How TikTok Works: Decoding System Design & Architecture with Recommendation System
TikTok is not merely a mobile app, but it’s a revolution.
The first ever non-Meta app to reach 1 billion users, and 3 billion app downloads, the incredible success of TikTok has stunned the tech world.
As we speak, more than 1.04 billion users are watching short videos on this app, creating content, and showcasing what happens, when the right technology meets the right audience.
Generating more than $20 billion in ad revenues every year, TikTok is a phenomenon, that seldom happens.
Nothing short of magic!
In this blog, we will discuss the system design and architecture of TikTok, to understand and decode how it works. We will also understand the famous recommendation system deployed by TikTok, which generates an insane amount of engagement and forces the user to stay on this app, for a longer time.
But before that, let’s have an overview of TikTok and a brief on its amazing history.
The Origin Of TikTok
ByteDance, a Chinese Internet company, launched Douyin, a short video app in 2016, only for the Chinese market. Within a year, Douyin amassed more than 100 million users and enabled 1 billion views.
Buoyed by the success of this app, ByteDance launched TikTok a year later, for the global market, in 2017.
In between, ByteDance acquired Musical.ly, an application that enabled users to create lip-sync and comedy videos, based on existing videos. In 2018, the features and database of Musical.ly was integrated into TikTok, which enabled a movement of user-generated videos, and history hasn’t been the same again.
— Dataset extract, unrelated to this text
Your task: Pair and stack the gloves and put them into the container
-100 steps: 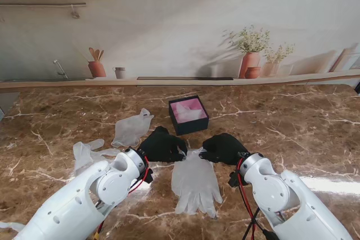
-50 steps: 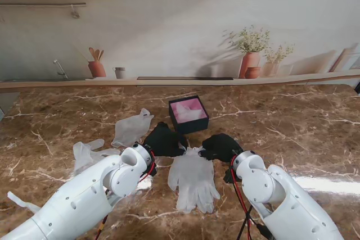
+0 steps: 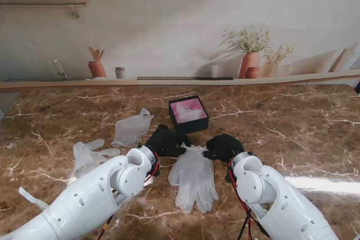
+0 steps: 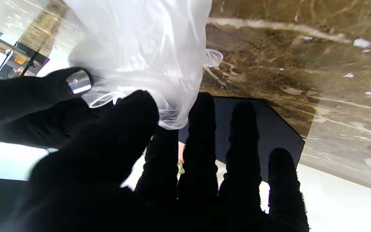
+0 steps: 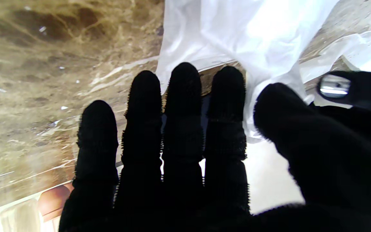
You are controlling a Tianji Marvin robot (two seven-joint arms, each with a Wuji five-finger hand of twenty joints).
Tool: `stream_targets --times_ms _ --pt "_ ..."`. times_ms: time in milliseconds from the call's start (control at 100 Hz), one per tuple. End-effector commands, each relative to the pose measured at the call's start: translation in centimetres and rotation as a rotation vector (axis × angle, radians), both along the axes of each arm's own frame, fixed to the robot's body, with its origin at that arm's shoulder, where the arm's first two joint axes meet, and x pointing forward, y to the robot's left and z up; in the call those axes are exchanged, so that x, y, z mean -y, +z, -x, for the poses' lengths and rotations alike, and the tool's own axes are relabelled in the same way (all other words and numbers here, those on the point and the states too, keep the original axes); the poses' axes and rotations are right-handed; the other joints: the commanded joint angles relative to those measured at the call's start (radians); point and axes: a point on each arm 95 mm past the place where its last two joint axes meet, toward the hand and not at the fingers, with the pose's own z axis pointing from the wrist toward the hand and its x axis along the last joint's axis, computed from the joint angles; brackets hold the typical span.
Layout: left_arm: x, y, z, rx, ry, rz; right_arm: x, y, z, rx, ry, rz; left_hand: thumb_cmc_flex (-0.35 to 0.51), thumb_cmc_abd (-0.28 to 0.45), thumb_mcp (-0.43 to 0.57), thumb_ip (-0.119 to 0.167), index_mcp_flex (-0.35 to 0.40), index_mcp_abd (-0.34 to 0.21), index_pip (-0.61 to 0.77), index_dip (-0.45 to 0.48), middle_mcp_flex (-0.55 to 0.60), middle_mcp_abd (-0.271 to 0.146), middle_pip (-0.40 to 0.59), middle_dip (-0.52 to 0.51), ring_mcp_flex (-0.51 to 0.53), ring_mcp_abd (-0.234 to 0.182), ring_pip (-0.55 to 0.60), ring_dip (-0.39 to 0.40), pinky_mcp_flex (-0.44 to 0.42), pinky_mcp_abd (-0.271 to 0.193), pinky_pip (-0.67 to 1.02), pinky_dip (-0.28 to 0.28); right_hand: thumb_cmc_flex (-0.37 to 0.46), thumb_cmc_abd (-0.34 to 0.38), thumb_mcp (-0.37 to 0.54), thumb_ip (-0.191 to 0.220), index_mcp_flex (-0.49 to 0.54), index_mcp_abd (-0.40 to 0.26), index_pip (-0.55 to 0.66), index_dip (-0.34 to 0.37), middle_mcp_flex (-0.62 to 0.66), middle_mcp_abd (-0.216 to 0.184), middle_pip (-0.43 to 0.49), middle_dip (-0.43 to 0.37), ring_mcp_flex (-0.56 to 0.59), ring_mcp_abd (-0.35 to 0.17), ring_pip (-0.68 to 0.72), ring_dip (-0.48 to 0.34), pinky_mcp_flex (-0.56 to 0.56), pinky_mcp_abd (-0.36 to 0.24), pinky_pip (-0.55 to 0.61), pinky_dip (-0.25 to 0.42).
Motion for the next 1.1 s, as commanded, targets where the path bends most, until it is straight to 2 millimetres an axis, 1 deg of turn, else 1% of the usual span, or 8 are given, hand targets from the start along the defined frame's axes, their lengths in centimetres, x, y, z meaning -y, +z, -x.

Soon, celebrities such as Jennifer Lopez, Jessica Alba, Will Smith, and Justin Bieber joined TikTok to showcase their videos, and the user base exploded soon after.
5 years after its launch, TikTok crossed 1 billion users in 2021, thereby becoming the fastest app ever to reach this threshold, and 1st ever non-Meta app to have this distinction.
The highlight of TikTok’s success is attributed to an amazing engagement rate of 18-20%, in different nations and demographics.
On average, a typical TikTok user opens the app 19 times a day, each user spends 23.3 hours every month on this application, which is among the highest in the world.
In 2022, more than 1 billion hours of content was accessed on this app and was ranked among the top 5 most popular applications on Earth.
At a brand valuation of $85 billion, and market valuation of $200 billion, TikTok was the most valuable startup in the world (2023).
What Exactly Is TikTok?
TikTok is a short video app, that allows users to create, share, and discover short videos ranging from 15 seconds to one minute. While users can create upto 10 mins long videos, only 60-second videos are allowed to be uploaded.
The main users of this app are the young audience, with more than 60% of users aged between 18-25, catering to the need for swift entertainment, with a continuous stream of short, engaging videos, highly targeted as per the users’ preferences and choices.
TikTok is based on the architecture and UI of Douyin, which mainly caters to the Chinese audience, while TikTok caters to a global audience.
The primary monetization model of TikTok is advertisements, perfectly complimented with affiliate marketing, sponsored content, live gifts, and more.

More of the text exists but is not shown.